▶ **WORK TO BE COMPLETED**:
Read each of the lines below and tally those with "moved"; the tally is the whole answer.
[EXTRACTED ENTRIES — start]
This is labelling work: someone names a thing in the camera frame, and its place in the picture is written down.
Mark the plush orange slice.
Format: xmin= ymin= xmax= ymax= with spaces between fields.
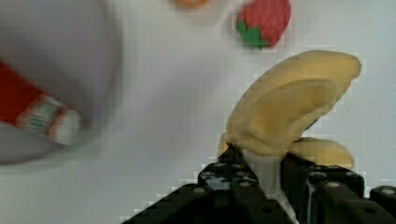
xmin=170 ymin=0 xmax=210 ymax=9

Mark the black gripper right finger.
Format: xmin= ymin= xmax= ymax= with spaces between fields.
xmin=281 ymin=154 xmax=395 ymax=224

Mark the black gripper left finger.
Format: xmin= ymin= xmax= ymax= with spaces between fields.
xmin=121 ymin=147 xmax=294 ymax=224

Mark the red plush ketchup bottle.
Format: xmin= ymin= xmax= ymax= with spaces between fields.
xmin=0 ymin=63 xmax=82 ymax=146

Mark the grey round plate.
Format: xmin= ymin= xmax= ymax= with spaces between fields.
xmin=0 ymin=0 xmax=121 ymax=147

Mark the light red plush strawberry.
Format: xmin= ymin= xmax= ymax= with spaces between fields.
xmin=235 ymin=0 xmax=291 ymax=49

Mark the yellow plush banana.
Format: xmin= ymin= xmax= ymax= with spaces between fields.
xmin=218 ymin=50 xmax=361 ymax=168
[EXTRACTED ENTRIES — finish]
[EXTRACTED ENTRIES — start]
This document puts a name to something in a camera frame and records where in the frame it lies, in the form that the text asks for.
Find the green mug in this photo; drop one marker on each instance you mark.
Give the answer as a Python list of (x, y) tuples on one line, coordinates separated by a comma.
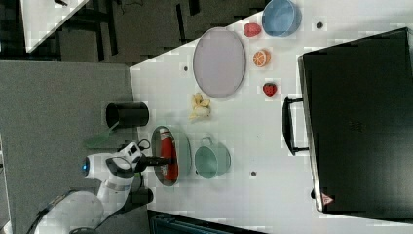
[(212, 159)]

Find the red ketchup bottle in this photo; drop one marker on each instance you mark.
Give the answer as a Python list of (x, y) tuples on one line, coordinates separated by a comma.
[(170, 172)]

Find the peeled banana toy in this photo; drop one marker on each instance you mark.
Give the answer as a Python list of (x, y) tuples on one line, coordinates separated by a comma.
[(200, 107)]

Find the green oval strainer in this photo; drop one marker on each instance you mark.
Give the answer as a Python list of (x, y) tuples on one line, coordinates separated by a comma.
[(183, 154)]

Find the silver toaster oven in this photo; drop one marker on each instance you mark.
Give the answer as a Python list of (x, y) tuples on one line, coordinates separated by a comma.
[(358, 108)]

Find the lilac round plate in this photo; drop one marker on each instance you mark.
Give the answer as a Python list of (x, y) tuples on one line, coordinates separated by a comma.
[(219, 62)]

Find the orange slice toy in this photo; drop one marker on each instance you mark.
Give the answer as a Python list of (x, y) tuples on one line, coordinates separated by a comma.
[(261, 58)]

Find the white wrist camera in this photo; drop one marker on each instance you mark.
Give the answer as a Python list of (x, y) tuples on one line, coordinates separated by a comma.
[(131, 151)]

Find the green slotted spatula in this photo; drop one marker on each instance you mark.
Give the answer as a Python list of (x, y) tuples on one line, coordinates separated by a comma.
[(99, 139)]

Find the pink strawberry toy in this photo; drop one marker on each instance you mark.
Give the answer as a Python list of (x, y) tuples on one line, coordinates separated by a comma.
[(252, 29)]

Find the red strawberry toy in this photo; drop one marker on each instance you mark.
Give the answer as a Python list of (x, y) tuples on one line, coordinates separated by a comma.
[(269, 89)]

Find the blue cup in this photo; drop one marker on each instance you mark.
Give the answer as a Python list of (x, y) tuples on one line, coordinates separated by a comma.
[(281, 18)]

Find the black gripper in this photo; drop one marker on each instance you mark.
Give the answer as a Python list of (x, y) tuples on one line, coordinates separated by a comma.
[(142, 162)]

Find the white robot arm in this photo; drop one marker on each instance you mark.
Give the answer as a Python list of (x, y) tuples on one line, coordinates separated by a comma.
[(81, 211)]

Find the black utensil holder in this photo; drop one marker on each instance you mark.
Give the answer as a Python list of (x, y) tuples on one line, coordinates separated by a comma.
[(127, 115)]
[EXTRACTED ENTRIES — finish]
[EXTRACTED ENTRIES — start]
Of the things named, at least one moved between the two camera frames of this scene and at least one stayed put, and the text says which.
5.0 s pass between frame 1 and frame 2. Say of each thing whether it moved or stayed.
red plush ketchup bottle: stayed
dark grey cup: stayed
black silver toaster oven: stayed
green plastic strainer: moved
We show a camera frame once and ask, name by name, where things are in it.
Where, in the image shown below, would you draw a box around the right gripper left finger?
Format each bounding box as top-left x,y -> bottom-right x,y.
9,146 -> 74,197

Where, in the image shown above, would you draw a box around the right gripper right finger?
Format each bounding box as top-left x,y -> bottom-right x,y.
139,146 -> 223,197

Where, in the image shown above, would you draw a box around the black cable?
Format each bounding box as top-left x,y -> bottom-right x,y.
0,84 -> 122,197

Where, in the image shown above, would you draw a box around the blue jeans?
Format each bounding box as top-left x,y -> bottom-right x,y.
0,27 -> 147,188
[EXTRACTED ENTRIES — finish]
▶ **ANSWER TO THIS TASK**:
3